___ RECORD EXTRACTS

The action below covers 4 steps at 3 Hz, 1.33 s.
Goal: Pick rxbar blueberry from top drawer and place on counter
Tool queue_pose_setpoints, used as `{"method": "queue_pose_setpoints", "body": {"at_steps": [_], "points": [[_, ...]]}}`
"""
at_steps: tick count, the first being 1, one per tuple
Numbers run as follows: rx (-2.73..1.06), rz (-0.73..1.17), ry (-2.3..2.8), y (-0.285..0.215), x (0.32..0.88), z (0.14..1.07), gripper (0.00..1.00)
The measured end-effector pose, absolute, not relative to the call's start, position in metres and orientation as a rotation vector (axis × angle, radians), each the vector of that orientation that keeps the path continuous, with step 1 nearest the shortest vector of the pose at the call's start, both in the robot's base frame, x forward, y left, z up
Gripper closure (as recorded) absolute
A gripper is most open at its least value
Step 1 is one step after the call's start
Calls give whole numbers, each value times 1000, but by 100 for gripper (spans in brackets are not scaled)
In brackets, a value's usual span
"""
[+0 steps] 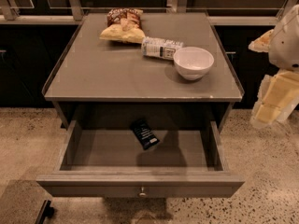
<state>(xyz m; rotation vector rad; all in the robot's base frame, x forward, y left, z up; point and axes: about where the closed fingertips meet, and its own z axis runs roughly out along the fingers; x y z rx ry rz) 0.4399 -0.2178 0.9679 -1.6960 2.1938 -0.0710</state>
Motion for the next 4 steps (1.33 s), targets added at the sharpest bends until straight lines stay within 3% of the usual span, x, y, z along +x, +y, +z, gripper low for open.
{"method": "queue_pose_setpoints", "body": {"at_steps": [2,3,4], "points": [[-1515,192,2056,-214,459,872,0],[-1358,243,2033,-211,482,833,0],[-1263,171,1995,-216,509,836,0]]}}
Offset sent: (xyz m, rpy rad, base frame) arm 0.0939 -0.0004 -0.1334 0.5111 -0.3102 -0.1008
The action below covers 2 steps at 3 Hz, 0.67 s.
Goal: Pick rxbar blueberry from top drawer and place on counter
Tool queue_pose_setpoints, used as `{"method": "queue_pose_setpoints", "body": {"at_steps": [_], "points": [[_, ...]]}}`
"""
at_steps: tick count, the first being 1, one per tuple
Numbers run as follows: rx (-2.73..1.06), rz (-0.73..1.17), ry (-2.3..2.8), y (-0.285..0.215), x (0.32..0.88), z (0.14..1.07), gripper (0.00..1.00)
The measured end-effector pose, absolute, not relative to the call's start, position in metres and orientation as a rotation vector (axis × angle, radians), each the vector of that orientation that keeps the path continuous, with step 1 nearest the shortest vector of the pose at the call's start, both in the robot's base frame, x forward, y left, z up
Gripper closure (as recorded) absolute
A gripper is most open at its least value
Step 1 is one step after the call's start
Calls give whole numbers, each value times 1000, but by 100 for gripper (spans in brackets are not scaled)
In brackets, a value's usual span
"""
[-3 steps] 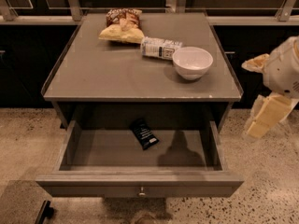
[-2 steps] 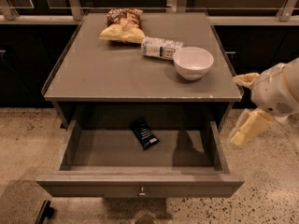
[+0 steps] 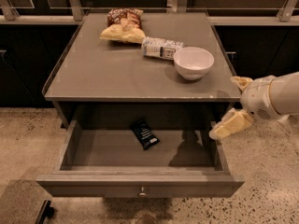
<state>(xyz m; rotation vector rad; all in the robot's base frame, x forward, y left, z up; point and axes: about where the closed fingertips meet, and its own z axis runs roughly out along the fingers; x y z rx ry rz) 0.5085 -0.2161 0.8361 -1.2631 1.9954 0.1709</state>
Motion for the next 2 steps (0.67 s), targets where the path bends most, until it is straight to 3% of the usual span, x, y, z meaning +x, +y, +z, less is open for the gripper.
{"method": "queue_pose_setpoints", "body": {"at_steps": [2], "points": [[-1122,244,2046,-210,488,778,0]]}}
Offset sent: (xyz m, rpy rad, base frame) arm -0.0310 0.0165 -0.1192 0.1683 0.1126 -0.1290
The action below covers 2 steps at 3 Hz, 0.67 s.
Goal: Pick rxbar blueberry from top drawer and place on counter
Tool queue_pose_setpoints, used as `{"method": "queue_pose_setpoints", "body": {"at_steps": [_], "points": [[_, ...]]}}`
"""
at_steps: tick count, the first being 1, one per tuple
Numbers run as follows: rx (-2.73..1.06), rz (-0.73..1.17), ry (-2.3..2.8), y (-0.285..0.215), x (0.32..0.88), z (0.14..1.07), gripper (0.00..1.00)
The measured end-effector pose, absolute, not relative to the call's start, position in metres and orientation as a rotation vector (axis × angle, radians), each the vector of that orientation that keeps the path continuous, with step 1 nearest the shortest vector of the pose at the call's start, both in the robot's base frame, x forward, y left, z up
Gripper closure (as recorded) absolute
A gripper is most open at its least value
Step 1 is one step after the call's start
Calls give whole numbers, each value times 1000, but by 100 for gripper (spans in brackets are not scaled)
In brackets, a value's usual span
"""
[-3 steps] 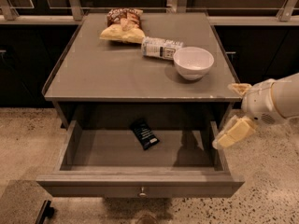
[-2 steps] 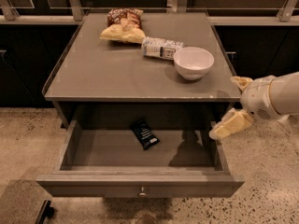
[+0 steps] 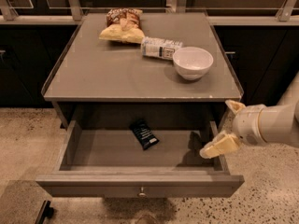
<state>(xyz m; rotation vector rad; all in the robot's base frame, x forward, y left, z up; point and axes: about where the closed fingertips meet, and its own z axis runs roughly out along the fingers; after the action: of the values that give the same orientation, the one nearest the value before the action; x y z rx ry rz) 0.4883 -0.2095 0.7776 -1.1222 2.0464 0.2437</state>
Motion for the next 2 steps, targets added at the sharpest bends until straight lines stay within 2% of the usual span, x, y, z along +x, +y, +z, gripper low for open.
{"method": "queue_pose_setpoints", "body": {"at_steps": [2], "points": [[-1130,365,2085,-189,479,763,0]]}}
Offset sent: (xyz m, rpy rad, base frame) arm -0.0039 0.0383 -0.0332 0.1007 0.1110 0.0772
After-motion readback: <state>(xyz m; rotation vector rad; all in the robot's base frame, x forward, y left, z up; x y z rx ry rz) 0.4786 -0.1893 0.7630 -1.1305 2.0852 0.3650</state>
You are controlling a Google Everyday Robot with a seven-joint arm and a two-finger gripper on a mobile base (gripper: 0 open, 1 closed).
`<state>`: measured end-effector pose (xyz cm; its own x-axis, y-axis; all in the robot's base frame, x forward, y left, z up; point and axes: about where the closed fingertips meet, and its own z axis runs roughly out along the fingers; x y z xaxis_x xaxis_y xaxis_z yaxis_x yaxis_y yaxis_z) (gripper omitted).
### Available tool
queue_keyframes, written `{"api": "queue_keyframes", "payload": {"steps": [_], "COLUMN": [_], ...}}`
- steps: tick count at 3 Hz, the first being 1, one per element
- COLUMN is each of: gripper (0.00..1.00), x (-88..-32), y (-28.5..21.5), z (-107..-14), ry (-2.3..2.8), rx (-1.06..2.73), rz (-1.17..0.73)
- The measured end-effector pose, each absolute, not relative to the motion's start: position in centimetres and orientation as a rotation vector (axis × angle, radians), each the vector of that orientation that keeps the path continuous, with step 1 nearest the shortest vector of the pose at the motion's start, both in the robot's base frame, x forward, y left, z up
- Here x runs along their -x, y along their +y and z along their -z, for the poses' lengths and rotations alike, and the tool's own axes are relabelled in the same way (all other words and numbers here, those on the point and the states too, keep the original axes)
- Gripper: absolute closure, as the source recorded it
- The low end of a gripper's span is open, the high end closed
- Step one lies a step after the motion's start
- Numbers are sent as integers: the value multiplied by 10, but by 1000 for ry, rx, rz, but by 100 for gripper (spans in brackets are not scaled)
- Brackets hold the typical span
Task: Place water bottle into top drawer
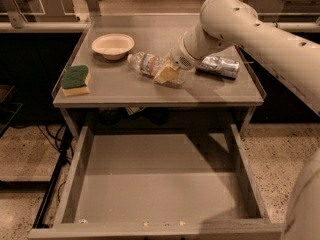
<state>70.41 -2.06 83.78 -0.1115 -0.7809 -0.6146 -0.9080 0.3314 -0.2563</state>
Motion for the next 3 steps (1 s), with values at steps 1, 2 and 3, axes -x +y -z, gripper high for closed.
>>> {"api": "queue_keyframes", "payload": {"steps": [1,2,3], "gripper": [87,100,100], "x": [-704,-706,-710], "y": [-21,-17,-17], "z": [-838,-837,-846], "ry": [1921,1919,1910], "rx": [1483,1499,1541], "rz": [-240,-244,-241]}}
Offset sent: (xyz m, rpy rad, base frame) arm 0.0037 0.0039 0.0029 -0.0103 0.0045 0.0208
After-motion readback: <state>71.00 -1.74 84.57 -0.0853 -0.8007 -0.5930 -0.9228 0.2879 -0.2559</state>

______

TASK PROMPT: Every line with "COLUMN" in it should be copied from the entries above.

OUTPUT OF THE EXERCISE:
queue_keyframes, written `{"api": "queue_keyframes", "payload": {"steps": [_], "COLUMN": [_], ...}}`
- COLUMN is each of: gripper (0.00..1.00), x (-88..-32), y (-28.5..21.5), z (-107..-14), ry (-2.3..2.8), rx (-1.06..2.73), rz (-1.17..0.73)

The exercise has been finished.